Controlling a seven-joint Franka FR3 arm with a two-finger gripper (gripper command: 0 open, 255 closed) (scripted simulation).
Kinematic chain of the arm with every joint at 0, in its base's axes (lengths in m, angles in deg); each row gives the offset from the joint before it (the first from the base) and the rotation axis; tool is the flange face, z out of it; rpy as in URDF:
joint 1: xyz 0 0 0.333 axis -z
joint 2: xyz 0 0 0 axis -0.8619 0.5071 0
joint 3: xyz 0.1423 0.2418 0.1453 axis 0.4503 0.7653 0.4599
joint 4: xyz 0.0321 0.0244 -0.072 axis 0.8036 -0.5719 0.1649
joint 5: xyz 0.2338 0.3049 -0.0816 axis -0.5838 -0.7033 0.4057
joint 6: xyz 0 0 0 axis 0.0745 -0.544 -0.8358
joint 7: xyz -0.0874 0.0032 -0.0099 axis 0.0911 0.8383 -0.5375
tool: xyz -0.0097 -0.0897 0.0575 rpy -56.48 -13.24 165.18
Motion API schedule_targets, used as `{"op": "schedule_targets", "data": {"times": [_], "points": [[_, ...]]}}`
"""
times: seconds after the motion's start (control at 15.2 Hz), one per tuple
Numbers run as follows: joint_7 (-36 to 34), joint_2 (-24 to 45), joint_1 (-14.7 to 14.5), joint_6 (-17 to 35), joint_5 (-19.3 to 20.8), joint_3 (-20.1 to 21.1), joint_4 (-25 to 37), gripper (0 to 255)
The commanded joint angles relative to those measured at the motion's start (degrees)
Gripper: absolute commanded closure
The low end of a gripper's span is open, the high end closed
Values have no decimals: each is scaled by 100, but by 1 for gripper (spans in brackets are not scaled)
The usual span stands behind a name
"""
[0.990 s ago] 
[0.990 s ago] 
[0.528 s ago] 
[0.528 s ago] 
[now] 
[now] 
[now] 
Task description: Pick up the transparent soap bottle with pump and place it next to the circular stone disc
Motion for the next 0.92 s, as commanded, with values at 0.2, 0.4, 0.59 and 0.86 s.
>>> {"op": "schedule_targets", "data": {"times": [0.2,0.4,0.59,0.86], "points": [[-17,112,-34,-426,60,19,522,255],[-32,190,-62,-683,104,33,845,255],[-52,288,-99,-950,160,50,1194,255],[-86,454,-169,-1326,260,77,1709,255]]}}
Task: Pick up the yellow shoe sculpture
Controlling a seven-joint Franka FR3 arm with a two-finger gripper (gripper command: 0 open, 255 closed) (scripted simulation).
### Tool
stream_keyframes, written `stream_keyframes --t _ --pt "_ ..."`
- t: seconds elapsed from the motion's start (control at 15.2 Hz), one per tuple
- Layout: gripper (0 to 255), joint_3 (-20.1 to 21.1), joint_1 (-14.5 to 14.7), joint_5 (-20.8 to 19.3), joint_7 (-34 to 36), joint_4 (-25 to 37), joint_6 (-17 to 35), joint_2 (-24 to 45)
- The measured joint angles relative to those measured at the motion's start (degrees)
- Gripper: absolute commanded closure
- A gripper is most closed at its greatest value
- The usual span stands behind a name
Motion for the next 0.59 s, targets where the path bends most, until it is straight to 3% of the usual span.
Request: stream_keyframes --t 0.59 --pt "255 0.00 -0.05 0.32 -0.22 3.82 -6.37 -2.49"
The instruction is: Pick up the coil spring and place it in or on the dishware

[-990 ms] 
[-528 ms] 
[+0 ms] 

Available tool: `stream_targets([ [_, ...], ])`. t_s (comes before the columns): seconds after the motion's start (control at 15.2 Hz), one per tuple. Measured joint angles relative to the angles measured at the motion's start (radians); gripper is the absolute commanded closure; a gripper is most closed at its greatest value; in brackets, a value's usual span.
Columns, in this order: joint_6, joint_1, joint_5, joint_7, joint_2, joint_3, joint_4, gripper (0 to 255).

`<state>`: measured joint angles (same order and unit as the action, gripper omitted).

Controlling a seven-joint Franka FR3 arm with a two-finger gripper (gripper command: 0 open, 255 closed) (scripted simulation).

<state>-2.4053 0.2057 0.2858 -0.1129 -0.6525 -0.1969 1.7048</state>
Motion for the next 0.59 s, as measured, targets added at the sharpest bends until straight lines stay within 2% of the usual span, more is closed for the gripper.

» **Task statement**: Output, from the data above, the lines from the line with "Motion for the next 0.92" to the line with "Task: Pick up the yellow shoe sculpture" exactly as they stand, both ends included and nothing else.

» **Your response**:
Motion for the next 0.92 s, as commanded, with values at 0.2, 0.4, 0.59 and 0.86 s.
>>> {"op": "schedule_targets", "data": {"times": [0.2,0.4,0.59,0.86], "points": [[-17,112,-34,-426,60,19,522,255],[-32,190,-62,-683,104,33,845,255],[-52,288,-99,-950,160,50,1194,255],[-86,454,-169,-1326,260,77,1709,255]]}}
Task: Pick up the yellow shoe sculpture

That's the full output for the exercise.